La prima parte dello spettacolo era composta dai numeri circensi, mentre la seconda parte era dedicata solo a lui e alle sue canzoni. Ma anche Rita Pavone e Teddy Reno hanno lavorato con noi, e abbiamo fatto spettacoli anche con il mago Silvan. Questa formula aveva molto successo, tant’è vero che negli ultimi tempi abbiamo cercato di riproporla. La figlia di Claudio, Manuela, è di casa da noi.
Qual è stato l’episodio più memorabile della sua vita di domatrice?
Facevo un numero in cui abbracciavo forte un leone maschio.

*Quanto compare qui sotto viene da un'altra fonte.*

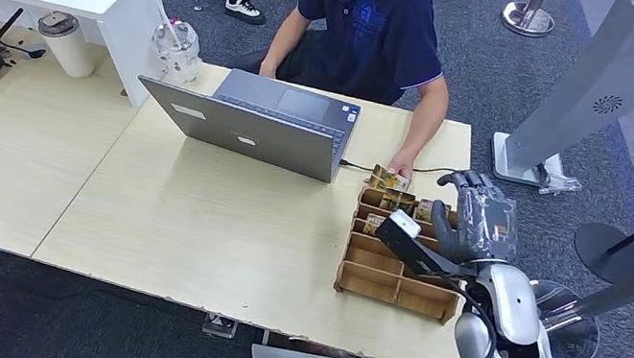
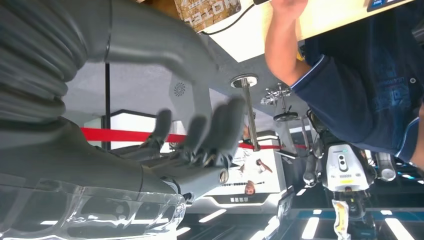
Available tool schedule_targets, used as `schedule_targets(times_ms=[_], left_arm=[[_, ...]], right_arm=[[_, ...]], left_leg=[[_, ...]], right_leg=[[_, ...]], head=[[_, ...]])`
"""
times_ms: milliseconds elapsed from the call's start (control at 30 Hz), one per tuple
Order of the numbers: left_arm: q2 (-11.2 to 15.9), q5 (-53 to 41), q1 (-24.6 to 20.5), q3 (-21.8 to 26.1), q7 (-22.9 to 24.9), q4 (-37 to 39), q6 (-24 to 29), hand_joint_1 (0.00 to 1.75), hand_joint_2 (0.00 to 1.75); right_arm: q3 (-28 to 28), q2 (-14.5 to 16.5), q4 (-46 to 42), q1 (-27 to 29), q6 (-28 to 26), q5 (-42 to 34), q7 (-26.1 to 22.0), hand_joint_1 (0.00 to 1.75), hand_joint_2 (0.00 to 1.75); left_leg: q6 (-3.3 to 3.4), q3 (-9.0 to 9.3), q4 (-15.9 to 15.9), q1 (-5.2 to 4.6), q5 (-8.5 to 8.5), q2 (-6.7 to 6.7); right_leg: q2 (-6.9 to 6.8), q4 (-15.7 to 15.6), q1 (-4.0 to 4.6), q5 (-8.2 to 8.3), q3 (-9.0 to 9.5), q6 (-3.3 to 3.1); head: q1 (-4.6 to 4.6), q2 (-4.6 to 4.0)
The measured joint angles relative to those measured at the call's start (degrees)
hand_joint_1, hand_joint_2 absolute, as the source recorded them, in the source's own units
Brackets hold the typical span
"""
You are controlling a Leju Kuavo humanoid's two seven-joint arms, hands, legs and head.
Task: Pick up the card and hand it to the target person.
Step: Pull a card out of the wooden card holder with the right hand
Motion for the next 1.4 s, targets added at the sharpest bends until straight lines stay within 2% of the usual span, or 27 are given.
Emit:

All’improvviso, salta la luce e non solo, salta contemporaneamente anche il gruppo elettrogeno. Io sono rimasta abbracciata a lui, immobile. Per fortuna quella sera, avendo i capelli sporchi, mi ero messa una parrucca e quella è stata la mia fortuna. Torna la luce e si vede il leone con la mia parrucca in bocca. E la cosa buffa era che la gente rideva perché pensava che fosse uno scherzo, ma io posso dire che quella parrucca mi ha salvato la vita.
Lei da domatrice è diventata amministratrice.
Lo ero già da prima; anche quando facevo la domatrice gestivo il circo di famiglia: preparavo le tournée, ingaggiavo gli artisti. A me risulta che ci siano state all’epoca due sole donne che gestivano un’impresa di spettacolo: Loredana Nones, che mandava avanti lo spettacolo sul ghiaccio e io, con il Circo Bizzarro. Ho lasciato i miei leoni dopo trentacinque anni, ma dico sempre che mi sono ritirata dalla pista davanti al pubblico, ma dietro al pubblico sono ancora e sempre in pista.
C’è qualcuno a cui ha passato il testimone?
Sì, c’è una mia nipote, Elisabetta Bizzarro, che ora fa un numero con quattro leoni. Mi ha sempre seguito perché diceva che le piaceva quello che facevo.